Disappointingly, we find that all search engines record additional information about the user and/or the users’ clicks after the user has clicked on an ad. Private search engines capture data related to the clicked ad, including the ad provider, destination URL, and the ad’s position within the search results page, along with the user’s browsing data, such as the search query, device type, and browser language. Private search engines do not store user identifiers upon ad clicks, in contrast to traditional search engines that record user identifying values. Furthermore, we find that all search engines engage in navigation-based tracking. Navigation based tracking refers to tracking techniques that are redirecting users through one or more redirectors when navigating from one website to another in order to share user information across sites [33]. Navigation-based tracking does not require third-party cookies and can be used to circumvent browsers’ privacy protections from cross-site tracking using partitioned cookies storage. Alarmingly, we observe that

privacy-focused search engines engage in more navigationbased tracking than non-privacy-focused ones: We observe navigational tracking on 4% ad clicks on Bing, on 100% ad clicks on Google, on 100% ad clicks on DuckDuckGo, on 86% ad clicks on Qwant, and on 100% ad clicks on StartPage.

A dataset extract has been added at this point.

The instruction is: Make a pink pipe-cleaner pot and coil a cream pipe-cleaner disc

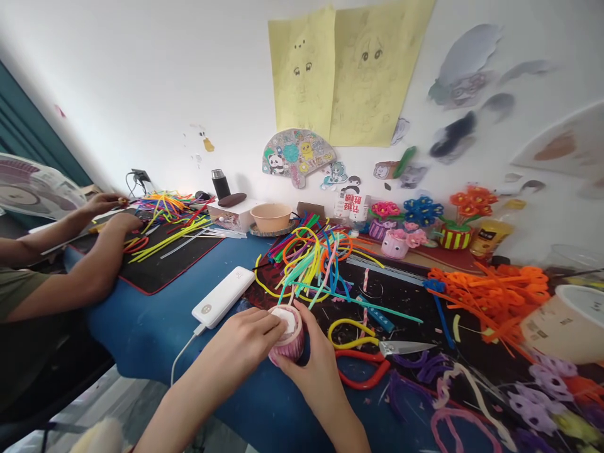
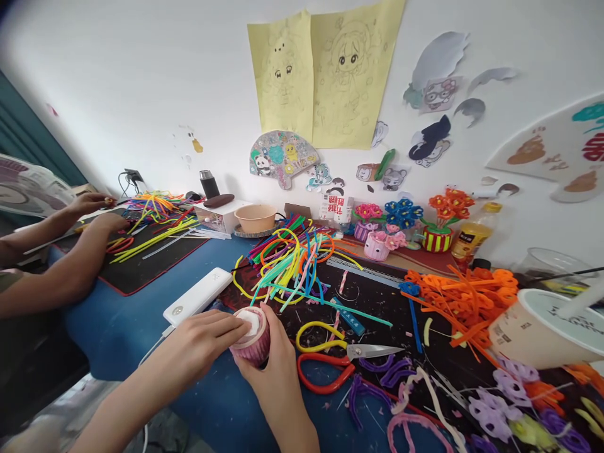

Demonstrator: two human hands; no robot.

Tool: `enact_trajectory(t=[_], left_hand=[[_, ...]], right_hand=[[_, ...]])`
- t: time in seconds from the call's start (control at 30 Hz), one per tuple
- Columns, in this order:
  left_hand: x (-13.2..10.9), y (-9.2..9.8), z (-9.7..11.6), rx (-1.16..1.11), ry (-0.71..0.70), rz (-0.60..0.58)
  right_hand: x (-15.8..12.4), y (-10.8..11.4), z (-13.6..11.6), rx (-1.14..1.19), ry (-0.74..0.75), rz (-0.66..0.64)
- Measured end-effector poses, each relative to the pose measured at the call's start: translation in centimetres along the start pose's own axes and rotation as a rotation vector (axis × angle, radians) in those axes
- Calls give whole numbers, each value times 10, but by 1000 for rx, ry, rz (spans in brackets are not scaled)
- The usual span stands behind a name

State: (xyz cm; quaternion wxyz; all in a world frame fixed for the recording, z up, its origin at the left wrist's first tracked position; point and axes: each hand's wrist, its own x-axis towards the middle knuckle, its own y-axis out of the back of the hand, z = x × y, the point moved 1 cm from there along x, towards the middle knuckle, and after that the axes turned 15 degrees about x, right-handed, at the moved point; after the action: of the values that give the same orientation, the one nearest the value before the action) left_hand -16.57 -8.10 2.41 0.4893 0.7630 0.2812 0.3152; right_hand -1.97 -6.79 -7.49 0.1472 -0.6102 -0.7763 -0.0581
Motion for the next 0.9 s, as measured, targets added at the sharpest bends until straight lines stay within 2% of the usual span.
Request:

On the destination page, we check whether the search engine requires advertisers to abide by privacy-respecting practices by measuring whether advertisers include trackers or other known privacy-harming resources. We found that 93% of ads destination pages (across all five search engines) included tracker and privacy-harming resources. Finally, we check whether search engines or redirectors aid advertisers in profiling visitors by measuring the data they receive in the form of user-describing query params. We find that advertisers receive user identifiers in 68%, 92%, and 53% of cases for DuckDuckGo, StartPage, and Qwant, respectively. This practice, known as UID smuggling, enables redirectors to aggregate more user behavior data if they have scripts on the

ads’ destination websites and they store the user-identifying parameters they receive. Notably, in the case of private search engines, the user-identifying parameters are not set by the search engine but by the redirectors encountered between the search engine’s and the advertiser’s sites.

Our results indicate that private search engines’ privacy protections do not sufficiently cover their advertising systems. Although these search engines refrain from identifying and tracking users and their ad clicks, the presence of ads from Google or Microsoft subjects users to the privacyinvasive practices performed by these two advertising platforms. When users click on ads on private search engines, they are often identified and tracked either by Google, Microsoft, or other third parties, through bounce tracking and UID smuggling techniques. Particularly, advertisers receive unique user identifiers through query parameters in most ad clicks, which can enable cross-site tracking even in privacyenhanced browsers that block third-party cookie tracking.